▶ AIM OF THE TASK
From the data below, repeat exactly the lines from the line with "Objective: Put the" to the line with "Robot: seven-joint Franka", both included.

▶ RECORDS FOR PROCESSING
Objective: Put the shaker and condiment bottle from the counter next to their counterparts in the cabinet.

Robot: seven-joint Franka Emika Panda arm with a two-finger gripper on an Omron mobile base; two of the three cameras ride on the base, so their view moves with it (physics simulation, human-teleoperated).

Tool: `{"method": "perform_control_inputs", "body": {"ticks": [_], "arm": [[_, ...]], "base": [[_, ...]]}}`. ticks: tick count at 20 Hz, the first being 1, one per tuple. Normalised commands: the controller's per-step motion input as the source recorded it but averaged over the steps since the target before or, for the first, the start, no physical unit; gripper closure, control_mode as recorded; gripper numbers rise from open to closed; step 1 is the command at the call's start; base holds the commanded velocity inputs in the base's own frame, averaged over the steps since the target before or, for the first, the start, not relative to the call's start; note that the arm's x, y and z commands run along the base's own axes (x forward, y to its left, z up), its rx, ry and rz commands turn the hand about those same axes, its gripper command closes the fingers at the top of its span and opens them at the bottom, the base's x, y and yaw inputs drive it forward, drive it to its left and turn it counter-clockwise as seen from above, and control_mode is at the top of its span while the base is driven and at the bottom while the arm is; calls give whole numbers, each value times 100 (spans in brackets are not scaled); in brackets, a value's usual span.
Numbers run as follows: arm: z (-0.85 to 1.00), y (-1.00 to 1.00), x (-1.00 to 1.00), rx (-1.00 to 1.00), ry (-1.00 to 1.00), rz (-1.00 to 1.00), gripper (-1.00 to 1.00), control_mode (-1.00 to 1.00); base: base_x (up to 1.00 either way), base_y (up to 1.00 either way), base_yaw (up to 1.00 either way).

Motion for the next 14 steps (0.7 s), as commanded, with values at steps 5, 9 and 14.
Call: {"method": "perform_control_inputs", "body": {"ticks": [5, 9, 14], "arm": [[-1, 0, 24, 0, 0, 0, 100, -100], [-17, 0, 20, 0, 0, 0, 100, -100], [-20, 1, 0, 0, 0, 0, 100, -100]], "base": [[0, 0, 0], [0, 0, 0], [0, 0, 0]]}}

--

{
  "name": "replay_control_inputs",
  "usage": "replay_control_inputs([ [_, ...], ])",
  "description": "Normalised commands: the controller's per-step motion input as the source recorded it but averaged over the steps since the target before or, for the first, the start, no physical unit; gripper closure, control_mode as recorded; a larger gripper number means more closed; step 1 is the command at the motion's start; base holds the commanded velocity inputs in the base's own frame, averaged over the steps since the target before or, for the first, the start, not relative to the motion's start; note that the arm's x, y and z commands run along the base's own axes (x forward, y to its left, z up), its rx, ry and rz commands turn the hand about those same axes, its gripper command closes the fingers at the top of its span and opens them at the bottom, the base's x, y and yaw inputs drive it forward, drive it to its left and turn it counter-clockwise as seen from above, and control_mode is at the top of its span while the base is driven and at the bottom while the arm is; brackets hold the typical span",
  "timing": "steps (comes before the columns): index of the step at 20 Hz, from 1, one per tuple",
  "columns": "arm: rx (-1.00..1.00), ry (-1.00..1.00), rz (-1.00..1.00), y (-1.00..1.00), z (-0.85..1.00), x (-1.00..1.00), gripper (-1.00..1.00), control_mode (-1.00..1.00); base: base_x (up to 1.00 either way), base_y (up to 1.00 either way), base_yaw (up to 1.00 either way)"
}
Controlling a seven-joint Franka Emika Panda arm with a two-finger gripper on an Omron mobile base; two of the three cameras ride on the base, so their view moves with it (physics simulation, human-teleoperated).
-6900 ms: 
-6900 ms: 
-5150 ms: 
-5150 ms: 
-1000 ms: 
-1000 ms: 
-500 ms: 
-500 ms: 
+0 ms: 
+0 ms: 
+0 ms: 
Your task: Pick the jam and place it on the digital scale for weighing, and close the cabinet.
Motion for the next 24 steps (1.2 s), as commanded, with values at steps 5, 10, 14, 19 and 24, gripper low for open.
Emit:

▶ EXERCISE SOLUTION
Objective: Put the shaker and condiment bottle from the counter next to their counterparts in the cabinet.

Robot: seven-joint Franka Emika Panda arm with a two-finger gripper on an Omron mobile base; two of the three cameras ride on the base, so their view moves with it (physics simulation, human-teleoperated).

No additional output is required for this exercise.